Return, exactly as written, every line from the first line of the data below through the line that contains "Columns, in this".

BEGIN

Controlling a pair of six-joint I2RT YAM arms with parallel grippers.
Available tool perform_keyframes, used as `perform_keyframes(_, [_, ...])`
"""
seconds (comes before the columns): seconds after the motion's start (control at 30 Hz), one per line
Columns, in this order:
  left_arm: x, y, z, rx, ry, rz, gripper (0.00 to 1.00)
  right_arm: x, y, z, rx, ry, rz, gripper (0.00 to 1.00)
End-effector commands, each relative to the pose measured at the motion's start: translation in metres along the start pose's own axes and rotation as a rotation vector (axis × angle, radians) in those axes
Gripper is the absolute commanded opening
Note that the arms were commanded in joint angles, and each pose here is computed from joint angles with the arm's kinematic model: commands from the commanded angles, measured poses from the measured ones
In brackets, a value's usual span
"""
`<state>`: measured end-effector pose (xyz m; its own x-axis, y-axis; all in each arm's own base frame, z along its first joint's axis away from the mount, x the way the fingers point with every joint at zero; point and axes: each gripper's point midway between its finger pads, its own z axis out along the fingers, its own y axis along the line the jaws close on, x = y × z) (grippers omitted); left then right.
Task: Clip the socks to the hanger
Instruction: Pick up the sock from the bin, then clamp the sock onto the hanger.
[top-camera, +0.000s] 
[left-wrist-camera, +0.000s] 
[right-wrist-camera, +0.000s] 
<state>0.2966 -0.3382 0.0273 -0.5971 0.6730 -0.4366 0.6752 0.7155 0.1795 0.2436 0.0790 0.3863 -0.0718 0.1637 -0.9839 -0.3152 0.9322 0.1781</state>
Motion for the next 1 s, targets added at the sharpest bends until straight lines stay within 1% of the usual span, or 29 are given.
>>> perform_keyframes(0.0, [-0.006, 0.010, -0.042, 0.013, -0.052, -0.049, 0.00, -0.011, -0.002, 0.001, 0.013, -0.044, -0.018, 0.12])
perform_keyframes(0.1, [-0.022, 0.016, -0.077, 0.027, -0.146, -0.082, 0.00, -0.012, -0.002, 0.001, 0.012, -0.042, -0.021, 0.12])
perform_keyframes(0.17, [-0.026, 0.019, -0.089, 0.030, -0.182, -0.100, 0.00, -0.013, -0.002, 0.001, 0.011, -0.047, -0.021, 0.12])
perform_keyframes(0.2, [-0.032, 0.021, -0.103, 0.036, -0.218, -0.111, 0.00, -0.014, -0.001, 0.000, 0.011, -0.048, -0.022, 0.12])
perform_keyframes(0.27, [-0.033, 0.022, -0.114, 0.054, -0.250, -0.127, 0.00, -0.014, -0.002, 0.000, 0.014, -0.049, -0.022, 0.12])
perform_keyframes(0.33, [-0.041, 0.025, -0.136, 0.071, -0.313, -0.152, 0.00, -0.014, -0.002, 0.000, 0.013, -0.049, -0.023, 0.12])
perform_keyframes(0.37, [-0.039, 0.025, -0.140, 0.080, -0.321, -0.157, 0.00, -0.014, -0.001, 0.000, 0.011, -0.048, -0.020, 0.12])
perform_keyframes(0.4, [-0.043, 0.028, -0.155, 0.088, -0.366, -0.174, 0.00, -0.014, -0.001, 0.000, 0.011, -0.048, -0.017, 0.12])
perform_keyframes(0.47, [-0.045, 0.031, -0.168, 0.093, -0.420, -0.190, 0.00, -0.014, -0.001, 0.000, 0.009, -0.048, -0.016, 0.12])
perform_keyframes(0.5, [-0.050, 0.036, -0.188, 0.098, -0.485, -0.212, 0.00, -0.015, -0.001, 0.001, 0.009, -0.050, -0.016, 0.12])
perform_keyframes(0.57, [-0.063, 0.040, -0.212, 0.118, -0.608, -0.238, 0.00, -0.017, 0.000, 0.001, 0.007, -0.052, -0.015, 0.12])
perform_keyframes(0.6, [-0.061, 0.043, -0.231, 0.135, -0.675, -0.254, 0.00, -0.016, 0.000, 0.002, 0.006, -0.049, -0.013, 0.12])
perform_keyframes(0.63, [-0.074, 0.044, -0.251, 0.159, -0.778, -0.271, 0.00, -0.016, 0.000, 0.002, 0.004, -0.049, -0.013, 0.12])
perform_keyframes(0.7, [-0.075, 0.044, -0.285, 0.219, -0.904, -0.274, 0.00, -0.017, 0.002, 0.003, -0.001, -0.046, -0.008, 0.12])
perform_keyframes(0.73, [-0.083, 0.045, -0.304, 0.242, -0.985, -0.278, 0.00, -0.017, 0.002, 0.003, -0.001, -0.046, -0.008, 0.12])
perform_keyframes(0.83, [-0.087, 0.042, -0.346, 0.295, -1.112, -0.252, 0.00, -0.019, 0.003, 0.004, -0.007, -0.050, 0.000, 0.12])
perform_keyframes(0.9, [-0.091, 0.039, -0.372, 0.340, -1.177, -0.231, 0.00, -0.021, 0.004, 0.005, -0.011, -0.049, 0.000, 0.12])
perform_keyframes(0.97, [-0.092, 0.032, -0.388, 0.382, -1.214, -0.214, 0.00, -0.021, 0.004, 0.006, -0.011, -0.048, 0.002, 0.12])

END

Result for this exercise ▸
Controlling a pair of six-joint I2RT YAM arms with parallel grippers.
Available tool perform_keyframes, used as `perform_keyframes(_, [_, ...])`
"""
seconds (comes before the columns): seconds after the motion's start (control at 30 Hz), one per line
Columns, in this order:

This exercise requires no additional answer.